If, after being charged, Clinton lost the election Comey and Lynch would have been blamed for the loss. Then they, and probably their children, would have been in fear for their lives from the angry and violent left for a decade or more. The country would have been even more divided than it is now.

So, I can see why Comey might have just decided the best of all the bad options was to let the voters decide and risk letting a known criminal become president. I don’t think I would have chosen that option but it’s hard to say until you are forced to make the decision. And it is entirely possible Comey and/or Lynch could see Arkancide as a high probability event in their futures.—Joe]

Quote of the day—Paul Koning

As a general principle, you should assume that any weapon not yet banned by left wing state laws is so merely due to an oversight.

Paul Koning
January 6, 2017
Comment to Quote of the day—Hollis Phelps
[My only quibble is that Koning is limiting this observation to state laws. Left wing local and national governments are always looking for “loopholes” to close as well. It’s all part of the grand scheme where eventually those things which are not banned are mandatory.—Joe]

Quote of the day—Jim Quinn

Global debt issuance reached a record $6.6 trillion in 2016, with corporations accounting for $3.6 trillion – most of which was used to buy back their stock at all-time highs. What could possibly go wrong? The level of normalcy bias amongst financial “experts”, the intelligentsia, and the common man is breathtaking to behold. We are in the midst of the mother of all bubbles, never witnessed in the history of mankind, and we pretend everything is normal, with no consequences for our reckless disregard for honesty, rational thinking, or simple math.

Jim Quinn
December 31, 2016
A BIASED 2017 FORECAST (PART ONE)
[I have nothing to add.—Joe]

Quote of the day—Keith McFarland @KeithMcFarland

Some people deserve ironic deaths that disprove everything they lived their lives for.

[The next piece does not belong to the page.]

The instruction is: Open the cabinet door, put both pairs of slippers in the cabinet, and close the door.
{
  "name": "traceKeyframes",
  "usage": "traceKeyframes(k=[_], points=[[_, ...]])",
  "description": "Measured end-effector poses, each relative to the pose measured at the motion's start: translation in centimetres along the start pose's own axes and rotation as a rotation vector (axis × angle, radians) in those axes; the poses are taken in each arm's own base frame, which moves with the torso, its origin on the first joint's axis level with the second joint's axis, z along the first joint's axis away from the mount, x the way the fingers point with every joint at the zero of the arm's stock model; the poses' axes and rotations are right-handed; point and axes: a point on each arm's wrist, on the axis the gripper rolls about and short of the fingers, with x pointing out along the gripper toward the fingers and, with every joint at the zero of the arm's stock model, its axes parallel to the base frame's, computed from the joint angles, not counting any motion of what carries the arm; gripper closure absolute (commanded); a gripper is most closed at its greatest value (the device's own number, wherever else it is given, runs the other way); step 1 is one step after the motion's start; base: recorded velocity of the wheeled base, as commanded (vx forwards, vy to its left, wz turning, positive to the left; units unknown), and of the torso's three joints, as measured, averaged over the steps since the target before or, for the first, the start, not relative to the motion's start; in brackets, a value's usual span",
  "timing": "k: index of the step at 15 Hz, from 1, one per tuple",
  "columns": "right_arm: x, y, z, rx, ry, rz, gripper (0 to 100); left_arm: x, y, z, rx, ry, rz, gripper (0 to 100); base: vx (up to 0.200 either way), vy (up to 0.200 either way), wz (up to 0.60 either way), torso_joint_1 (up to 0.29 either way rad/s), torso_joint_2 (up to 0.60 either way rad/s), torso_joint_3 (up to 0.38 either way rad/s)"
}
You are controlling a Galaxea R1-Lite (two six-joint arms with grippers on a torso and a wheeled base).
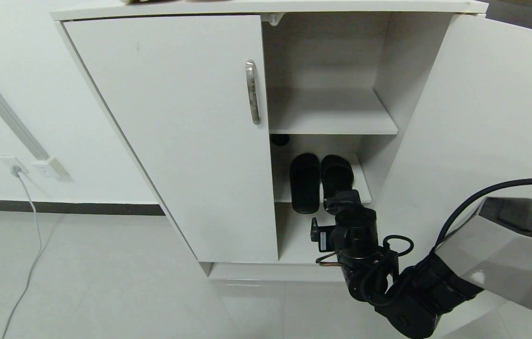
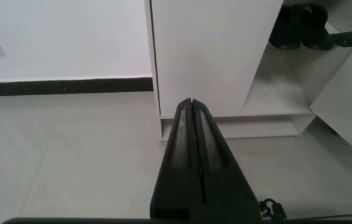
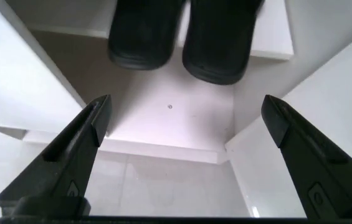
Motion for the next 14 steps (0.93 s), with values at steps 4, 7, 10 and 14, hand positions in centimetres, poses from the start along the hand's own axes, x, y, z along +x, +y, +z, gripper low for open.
traceKeyframes(k=[4, 7, 10, 14], points=[[-0.07, 0.06, 0.03, 0.001, -0.002, 0.003, 0, 0.0, 0.0, 0.0, 0.0, 0.0, 0.0, 100, 0.0, 0.0, 0.0, 0.0, 0.0, 0.0], [-0.09, 0.04, -0.02, -0.002, 0.0, 0.002, 0, 0.0, 0.0, 0.0, -0.001, 0.0, 0.0, 100, 0.0, 0.0, 0.0, 0.0, 0.0, 0.0], [-0.1, 0.05, -0.03, -0.002, 0.0, 0.002, 0, 0.0, 0.0, 0.0, -0.001, 0.0, -0.001, 100, 0.0, 0.0, 0.0, 0.0, 0.0, 0.0], [-0.15, 0.12, -0.02, 0.0, -0.002, 0.004, 0, 0.0, 0.0, 0.0, -0.001, 0.0, -0.001, 100, 0.0, 0.0, 0.0, 0.003, 0.0, 0.104]])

Keith McFarland @KeithMcFarland
Tweeted on December 31, 2016
[Via email from Paul K.

This was in regards to this:

M. D. Harmon, a conservative columnist who frequently wrote in favor of gun ownership rights for the Portland Press Herald, died this week after being accidentally shot by a teenage boy.

Don’t ever forget that these people want you dead.—Joe]

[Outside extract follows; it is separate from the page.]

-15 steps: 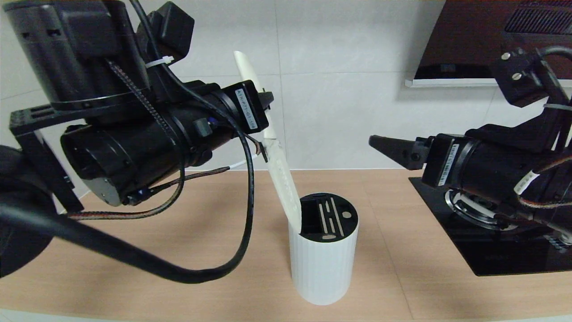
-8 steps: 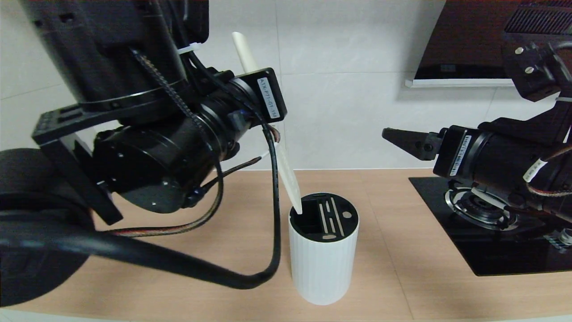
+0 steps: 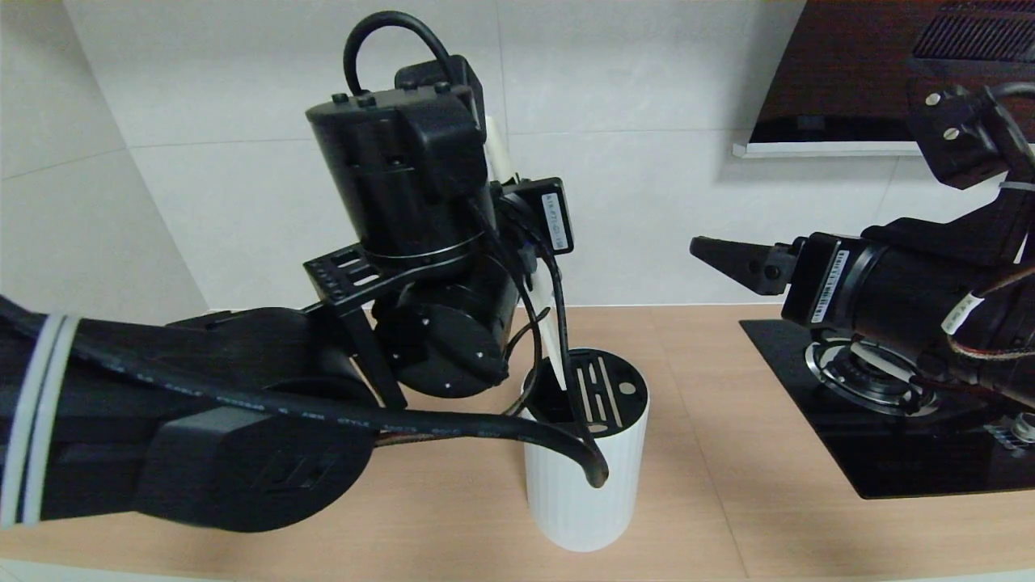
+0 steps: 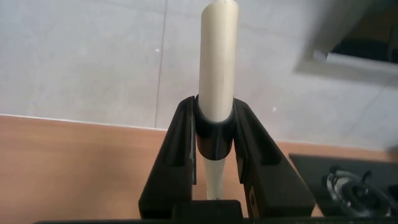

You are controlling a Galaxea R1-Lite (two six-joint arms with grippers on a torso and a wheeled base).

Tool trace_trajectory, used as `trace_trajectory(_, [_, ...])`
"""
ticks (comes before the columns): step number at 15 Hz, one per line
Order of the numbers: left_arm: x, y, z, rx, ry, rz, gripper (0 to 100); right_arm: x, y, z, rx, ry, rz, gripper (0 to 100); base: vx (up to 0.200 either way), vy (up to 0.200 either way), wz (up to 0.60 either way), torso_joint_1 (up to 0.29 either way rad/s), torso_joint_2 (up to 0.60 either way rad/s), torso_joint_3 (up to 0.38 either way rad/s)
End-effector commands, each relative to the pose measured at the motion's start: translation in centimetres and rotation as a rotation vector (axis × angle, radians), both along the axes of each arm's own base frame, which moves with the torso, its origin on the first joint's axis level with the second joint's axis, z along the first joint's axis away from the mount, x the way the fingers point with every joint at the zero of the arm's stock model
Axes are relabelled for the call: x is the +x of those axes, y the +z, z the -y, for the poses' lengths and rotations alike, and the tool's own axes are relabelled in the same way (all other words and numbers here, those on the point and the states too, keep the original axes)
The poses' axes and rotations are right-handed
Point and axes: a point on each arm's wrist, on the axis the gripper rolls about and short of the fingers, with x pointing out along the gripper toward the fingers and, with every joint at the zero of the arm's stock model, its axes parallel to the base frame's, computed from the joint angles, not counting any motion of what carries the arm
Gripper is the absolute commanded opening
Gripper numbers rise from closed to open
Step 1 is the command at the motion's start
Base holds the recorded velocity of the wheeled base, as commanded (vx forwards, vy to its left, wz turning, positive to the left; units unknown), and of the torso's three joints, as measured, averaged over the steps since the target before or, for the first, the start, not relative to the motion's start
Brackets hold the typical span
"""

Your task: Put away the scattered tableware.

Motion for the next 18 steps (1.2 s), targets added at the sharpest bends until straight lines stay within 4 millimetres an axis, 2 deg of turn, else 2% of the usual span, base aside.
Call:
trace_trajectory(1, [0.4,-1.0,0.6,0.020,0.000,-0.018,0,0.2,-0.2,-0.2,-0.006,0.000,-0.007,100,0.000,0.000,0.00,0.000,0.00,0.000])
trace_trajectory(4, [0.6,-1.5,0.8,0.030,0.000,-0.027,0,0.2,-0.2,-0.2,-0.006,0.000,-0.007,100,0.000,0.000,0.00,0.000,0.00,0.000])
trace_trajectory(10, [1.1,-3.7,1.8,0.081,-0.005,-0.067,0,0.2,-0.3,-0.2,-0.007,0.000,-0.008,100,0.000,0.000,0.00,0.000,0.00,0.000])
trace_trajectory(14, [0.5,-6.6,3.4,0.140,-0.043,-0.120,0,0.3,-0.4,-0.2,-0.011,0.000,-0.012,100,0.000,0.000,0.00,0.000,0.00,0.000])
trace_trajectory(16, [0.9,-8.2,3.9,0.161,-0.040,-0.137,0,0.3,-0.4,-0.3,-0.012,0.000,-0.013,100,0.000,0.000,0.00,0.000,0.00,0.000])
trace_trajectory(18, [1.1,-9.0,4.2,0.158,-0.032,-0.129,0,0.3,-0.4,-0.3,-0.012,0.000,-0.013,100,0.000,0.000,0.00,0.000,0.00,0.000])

Quote of the day—Hollis Phelps

We shouldn’t “take them away” from people who currently own them, necessarily. That would likely cause just as many problems. I’m sure there are more than a few disgruntled gun owners out there who would take a ban as an assault on liberty, and act accordingly. We should, rather, phase them out over time, similar to the way in which the CPSC dealt with drop-sides. Allow those who currently own guns to keep them, but ban the future manufacture, sale and resale of guns and ammunition for personal use.

Hollis Phelps
December 4, 2015
The Second Amendment must go: We ban lawn darts. It’s time to ban guns
[Don’t ever let anyone get away with telling you that no one wants to take your guns.

“More than a few”? I suggest they put some numbers in their spreadsheet and reevaluate the consequences.—Joe]

Quote of the day—James Taylor

Don’t look now, but maybe a scientific consensus exists concerning global warming after all. Only 36 percent of geoscientists and engineers believe that humans are creating a global warming crisis, according to a survey reported in the peer-reviewed Organization Studies. By contrast, a strong majority of the 1,077 respondents believe that nature is the primary cause of recent global warming and/or that future global warming will not be a very serious problem.